Stored dataset items
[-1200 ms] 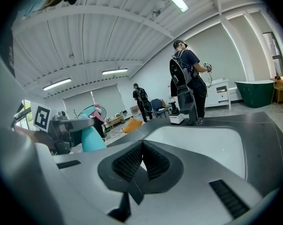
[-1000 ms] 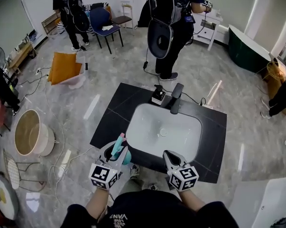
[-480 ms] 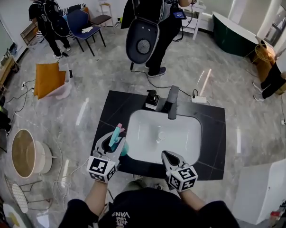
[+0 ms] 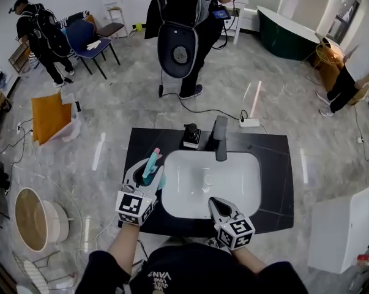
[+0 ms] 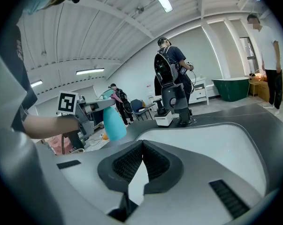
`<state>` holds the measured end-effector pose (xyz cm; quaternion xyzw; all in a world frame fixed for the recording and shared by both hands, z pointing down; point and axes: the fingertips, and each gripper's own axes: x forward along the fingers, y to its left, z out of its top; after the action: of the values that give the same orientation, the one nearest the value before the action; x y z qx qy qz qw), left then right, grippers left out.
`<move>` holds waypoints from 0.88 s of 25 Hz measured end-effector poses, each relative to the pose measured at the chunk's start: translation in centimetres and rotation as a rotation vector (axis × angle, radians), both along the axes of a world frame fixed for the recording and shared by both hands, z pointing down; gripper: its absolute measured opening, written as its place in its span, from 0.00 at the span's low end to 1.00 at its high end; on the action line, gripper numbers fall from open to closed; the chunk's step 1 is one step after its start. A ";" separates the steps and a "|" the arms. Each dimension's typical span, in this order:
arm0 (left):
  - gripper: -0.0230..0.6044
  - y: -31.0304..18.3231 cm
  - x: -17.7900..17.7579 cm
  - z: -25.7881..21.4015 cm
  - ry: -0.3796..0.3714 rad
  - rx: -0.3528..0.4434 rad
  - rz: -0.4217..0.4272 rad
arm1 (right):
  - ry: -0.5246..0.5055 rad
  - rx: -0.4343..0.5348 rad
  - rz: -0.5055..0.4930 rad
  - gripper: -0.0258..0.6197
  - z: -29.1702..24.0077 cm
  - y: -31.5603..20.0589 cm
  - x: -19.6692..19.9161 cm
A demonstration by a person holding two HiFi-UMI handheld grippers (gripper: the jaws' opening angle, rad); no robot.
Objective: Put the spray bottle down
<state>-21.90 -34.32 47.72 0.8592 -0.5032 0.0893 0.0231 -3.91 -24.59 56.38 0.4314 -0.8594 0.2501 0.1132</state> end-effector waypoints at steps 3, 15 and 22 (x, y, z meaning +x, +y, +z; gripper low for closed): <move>0.28 -2.6 -0.3 0.3 -0.021 0.024 0.005 | 0.001 -0.014 0.040 0.04 0.4 -0.2 0.1; 0.28 -11.6 -0.8 0.2 0.005 0.084 0.014 | 0.026 -0.071 0.090 0.04 1.8 -0.8 0.0; 0.28 -15.4 -0.2 2.9 -0.001 0.076 0.021 | 0.048 -0.088 0.124 0.04 2.1 -1.0 1.0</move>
<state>-22.07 -49.76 50.66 0.8648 -0.4970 0.0709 -0.0107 -2.89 -25.59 58.45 0.4841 -0.8164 0.2837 0.1367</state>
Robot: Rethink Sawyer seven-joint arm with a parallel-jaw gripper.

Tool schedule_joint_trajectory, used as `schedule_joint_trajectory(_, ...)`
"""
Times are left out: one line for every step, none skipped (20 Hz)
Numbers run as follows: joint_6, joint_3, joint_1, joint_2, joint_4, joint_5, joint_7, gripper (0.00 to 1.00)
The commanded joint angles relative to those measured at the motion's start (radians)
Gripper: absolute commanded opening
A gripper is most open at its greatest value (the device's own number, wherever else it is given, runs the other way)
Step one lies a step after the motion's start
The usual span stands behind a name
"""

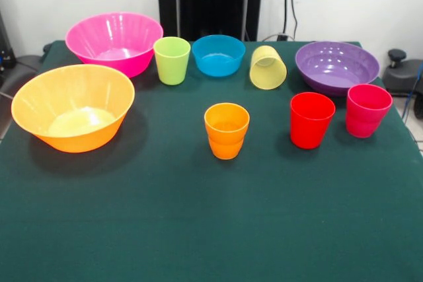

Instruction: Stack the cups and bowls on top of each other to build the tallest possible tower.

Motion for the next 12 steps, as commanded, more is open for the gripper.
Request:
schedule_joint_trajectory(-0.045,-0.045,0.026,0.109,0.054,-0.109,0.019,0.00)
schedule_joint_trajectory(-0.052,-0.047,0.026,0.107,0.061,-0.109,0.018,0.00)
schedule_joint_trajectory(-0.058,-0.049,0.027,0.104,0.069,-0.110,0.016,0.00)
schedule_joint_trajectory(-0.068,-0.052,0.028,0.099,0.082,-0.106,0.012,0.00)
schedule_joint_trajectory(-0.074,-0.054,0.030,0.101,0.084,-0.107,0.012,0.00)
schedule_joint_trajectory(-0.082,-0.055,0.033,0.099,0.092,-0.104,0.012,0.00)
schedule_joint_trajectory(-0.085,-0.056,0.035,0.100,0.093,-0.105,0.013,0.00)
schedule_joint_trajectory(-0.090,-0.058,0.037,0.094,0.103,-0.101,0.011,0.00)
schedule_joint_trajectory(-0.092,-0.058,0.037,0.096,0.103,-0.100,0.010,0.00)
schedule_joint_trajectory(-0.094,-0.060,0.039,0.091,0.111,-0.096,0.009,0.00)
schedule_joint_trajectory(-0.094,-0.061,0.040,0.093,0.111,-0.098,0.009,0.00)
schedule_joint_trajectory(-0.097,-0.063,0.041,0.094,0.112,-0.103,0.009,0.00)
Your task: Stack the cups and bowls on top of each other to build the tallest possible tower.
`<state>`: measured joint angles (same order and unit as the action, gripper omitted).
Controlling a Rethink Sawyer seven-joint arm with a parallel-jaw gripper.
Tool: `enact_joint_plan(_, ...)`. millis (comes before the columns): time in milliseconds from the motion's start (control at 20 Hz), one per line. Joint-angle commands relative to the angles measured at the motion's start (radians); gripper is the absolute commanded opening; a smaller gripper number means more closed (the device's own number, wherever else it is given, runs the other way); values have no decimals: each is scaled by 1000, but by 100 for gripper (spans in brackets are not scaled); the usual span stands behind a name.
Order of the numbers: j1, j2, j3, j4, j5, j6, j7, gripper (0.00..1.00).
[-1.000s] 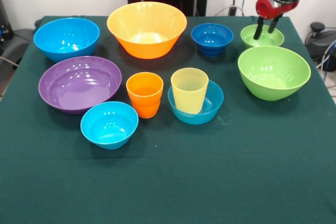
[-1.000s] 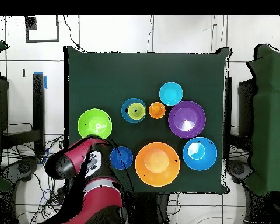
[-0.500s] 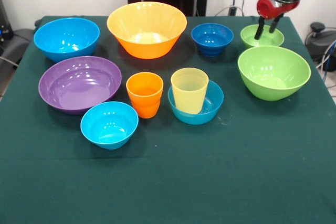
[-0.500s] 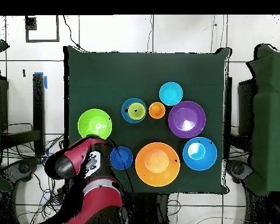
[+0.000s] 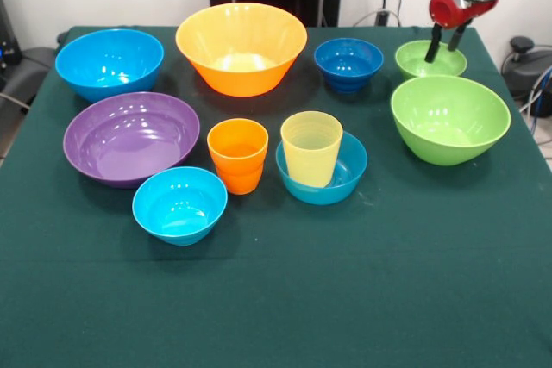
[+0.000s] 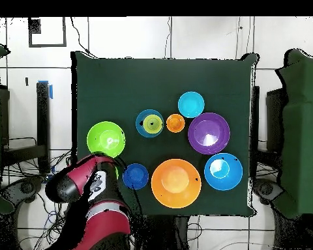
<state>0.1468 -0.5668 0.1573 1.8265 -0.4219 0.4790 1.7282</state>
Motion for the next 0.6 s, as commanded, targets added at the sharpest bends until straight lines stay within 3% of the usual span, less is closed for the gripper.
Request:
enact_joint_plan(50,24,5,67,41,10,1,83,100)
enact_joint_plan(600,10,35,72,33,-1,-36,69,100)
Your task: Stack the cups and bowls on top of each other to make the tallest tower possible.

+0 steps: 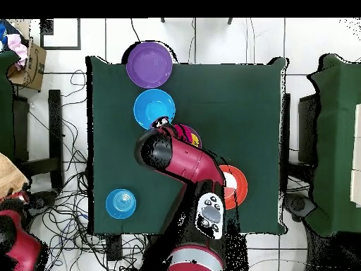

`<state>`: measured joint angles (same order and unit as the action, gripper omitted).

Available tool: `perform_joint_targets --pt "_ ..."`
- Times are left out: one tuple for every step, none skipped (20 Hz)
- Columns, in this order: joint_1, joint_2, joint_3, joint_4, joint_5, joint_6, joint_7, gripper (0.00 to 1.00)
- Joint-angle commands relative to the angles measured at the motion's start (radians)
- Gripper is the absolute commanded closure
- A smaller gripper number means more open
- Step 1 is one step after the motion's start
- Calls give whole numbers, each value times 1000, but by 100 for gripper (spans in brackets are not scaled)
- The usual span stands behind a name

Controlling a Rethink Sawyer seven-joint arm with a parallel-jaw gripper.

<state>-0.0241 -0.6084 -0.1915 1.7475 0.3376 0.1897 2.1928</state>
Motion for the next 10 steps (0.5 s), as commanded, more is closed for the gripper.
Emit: perform_joint_targets --pt "6 32 71 47 38 -43 204 100" --pt "5 37 72 45 40 -48 203 100" --pt "6 40 72 44 41 -52 202 100" --pt "9 44 68 42 44 -54 203 100" --pt "11 44 67 42 46 -55 202 100" --pt "16 44 62 41 50 -50 204 100" --pt "17 44 60 40 52 -49 203 100" --pt "19 43 59 40 53 -47 202 100" --pt "20 43 58 39 55 -46 202 100" --pt "24 44 53 38 57 -44 203 100"
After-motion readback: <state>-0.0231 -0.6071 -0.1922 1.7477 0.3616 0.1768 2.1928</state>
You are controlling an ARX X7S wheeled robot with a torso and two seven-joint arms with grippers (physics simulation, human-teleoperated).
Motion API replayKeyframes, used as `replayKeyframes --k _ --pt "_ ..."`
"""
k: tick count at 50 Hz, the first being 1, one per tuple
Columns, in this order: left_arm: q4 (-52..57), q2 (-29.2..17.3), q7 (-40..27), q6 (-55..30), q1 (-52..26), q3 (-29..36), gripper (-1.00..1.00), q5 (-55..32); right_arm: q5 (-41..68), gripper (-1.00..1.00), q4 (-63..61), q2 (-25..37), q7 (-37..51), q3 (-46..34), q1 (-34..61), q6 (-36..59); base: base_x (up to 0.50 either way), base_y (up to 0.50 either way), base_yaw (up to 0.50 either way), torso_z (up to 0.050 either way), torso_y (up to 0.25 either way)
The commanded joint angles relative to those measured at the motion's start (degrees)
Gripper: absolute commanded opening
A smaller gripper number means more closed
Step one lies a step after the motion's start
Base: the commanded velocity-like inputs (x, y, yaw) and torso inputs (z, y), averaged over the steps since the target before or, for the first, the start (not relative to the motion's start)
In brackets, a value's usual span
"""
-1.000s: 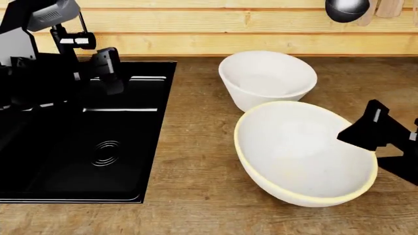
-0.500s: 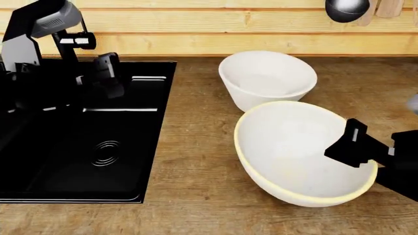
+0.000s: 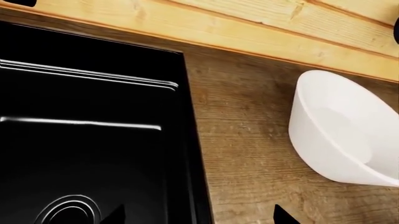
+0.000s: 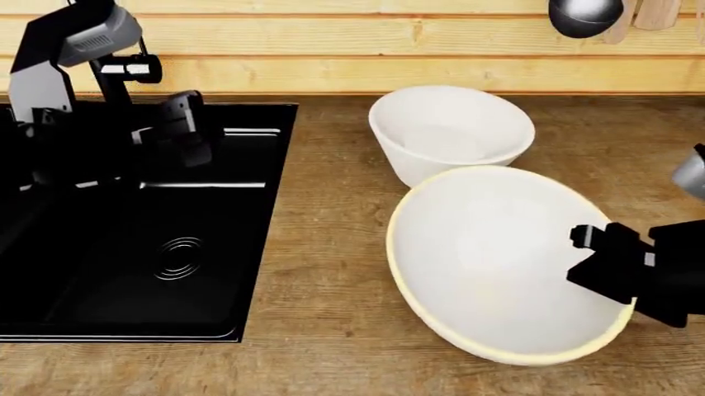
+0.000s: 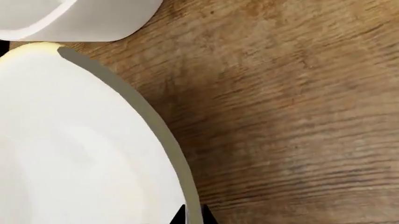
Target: Stack the bowls in the sink.
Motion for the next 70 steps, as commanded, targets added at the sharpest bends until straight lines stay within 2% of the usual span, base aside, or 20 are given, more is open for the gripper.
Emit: replayKeyframes --k 1,26,41,48,54,60,64,70 --pt "0.0 -0.1 0.2 0.3 -0.8 0.6 1.0 -0.1 1.5 -1.0 0.1 -0.2 1.9 1.0 3.7 0.9 0.0 0.0 0.0 0.0 0.0" --pt "2.2 -0.5 -2.0 1.6 -2.3 1.8 1.0 -4.0 11.5 -1.0 -8.9 7.4 6.2 5.4 11.2 -0.4 0.0 0.0 0.0 0.0 0.0" --pt "5.3 -1.9 -7.3 5.2 -2.2 2.4 1.0 -12.9 12.0 -1.0 -1.2 -4.9 13.2 4.6 22.6 3.8 0.0 0.0 0.0 0.0 0.0" --pt "5.8 -1.8 -7.0 6.1 -2.0 2.2 1.0 -13.9 8.9 -1.0 5.4 -11.7 14.1 3.4 27.6 6.9 0.0 0.0 0.0 0.0 0.0" --pt "8.7 -1.9 -8.7 9.0 0.1 2.0 1.0 -19.3 5.7 -1.0 8.1 -14.2 12.0 3.3 27.2 8.7 0.0 0.0 0.0 0.0 0.0" --pt "12.8 -4.0 -12.2 13.0 2.0 2.3 1.0 -27.0 3.9 -1.0 9.9 -16.2 10.4 3.1 27.3 10.1 0.0 0.0 0.0 0.0 0.0" --pt "16.4 -5.6 -13.6 16.8 3.5 1.2 1.0 -32.7 2.5 -1.0 10.4 -17.8 9.2 3.2 27.0 10.4 0.0 0.0 0.0 0.0 0.002" --pt "20.4 -6.8 -13.2 20.9 6.1 -1.9 1.0 -36.5 1.9 -1.0 10.5 -18.9 8.2 2.9 26.7 10.6 0.0 0.0 0.0 0.0 0.0"
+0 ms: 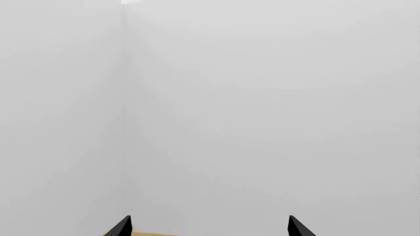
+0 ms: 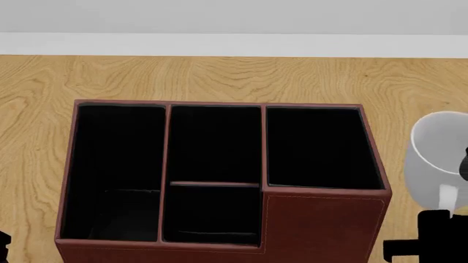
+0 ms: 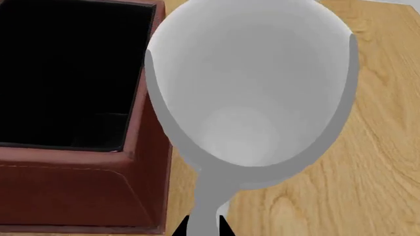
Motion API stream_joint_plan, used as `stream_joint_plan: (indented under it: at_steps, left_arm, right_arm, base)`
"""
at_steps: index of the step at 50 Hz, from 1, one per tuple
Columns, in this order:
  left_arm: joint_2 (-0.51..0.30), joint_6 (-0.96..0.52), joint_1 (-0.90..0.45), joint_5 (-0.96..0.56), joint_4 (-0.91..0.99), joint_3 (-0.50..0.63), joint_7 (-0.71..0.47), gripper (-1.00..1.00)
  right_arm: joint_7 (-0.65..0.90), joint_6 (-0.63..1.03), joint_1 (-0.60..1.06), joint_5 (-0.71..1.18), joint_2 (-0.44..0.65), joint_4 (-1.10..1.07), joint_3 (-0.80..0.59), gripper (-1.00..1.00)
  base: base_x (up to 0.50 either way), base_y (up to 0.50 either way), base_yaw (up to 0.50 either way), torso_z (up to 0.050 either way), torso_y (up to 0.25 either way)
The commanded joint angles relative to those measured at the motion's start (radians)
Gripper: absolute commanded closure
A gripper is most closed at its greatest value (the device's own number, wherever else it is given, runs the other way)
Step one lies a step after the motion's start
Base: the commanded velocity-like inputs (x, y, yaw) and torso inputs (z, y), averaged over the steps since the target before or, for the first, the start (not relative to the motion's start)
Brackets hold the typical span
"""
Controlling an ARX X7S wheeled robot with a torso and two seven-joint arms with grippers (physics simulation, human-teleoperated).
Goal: Pick up the white mug and place it to the right of the caddy.
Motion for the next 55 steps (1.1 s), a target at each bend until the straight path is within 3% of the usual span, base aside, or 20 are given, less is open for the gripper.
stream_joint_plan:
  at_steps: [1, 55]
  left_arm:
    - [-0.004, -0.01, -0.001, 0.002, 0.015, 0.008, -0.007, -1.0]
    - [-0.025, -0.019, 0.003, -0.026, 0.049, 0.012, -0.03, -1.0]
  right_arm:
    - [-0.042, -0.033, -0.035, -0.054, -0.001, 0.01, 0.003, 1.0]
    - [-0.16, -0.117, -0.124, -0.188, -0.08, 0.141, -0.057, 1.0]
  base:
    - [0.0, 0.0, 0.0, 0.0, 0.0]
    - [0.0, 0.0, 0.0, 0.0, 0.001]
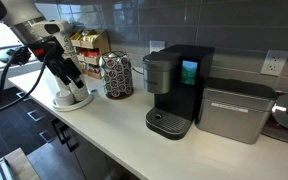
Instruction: Remove one cup from the right tall cups stack on a tray and put it on the counter top facing down
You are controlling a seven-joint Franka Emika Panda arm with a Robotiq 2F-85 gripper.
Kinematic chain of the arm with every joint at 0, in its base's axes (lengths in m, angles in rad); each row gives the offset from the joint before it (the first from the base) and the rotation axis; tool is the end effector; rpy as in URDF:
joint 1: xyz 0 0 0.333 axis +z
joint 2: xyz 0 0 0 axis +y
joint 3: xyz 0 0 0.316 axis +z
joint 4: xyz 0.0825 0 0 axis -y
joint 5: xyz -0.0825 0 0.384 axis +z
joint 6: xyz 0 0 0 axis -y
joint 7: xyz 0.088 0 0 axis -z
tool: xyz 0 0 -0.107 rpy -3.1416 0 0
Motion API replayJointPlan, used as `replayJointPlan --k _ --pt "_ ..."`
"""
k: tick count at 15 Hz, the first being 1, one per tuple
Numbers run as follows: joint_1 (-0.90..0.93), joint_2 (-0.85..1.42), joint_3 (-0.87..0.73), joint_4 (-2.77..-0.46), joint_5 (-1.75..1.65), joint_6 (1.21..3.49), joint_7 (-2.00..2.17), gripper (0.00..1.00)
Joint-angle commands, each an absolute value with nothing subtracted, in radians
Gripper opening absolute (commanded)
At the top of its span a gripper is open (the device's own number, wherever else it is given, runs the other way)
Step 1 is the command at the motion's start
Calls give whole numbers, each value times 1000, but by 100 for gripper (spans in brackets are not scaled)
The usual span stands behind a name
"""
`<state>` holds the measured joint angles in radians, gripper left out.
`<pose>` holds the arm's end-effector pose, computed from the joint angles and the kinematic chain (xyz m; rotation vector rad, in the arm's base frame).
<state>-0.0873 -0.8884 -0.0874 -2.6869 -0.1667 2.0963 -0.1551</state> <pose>0.3094 -0.0649 0.5126 2.9795 0.0963 0.4216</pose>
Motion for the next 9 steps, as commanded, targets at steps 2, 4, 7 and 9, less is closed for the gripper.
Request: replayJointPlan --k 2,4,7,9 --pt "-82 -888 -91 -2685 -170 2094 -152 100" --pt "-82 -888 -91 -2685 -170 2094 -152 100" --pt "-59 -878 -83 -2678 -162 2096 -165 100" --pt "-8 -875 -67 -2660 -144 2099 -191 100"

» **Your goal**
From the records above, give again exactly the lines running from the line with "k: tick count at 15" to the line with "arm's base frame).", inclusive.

» **Written response**
k: tick count at 15 Hz, the first being 1, one per tuple
Numbers run as follows: joint_1 (-0.90..0.93), joint_2 (-0.85..1.42), joint_3 (-0.87..0.73), joint_4 (-2.77..-0.46), joint_5 (-1.75..1.65), joint_6 (1.21..3.49), joint_7 (-2.00..2.17), gripper (0.00..1.00)
Joint-angle commands, each an absolute value with nothing subtracted, in radians
Gripper opening absolute (commanded)
At the top of its span a gripper is open (the device's own number, wherever else it is given, runs the other way)
Step 1 is the command at the motion's start
Calls give whole numbers, each value times 1000, but by 100 for gripper (spans in brackets are not scaled)
The usual span stands behind a name
"""
`<state>` holds the measured joint angles in radians, gripper left out.
`<pose>` holds the arm's end-effector pose, computed from the joint angles and the kinematic chain (xyz m; rotation vector rad, in the arm's base frame).

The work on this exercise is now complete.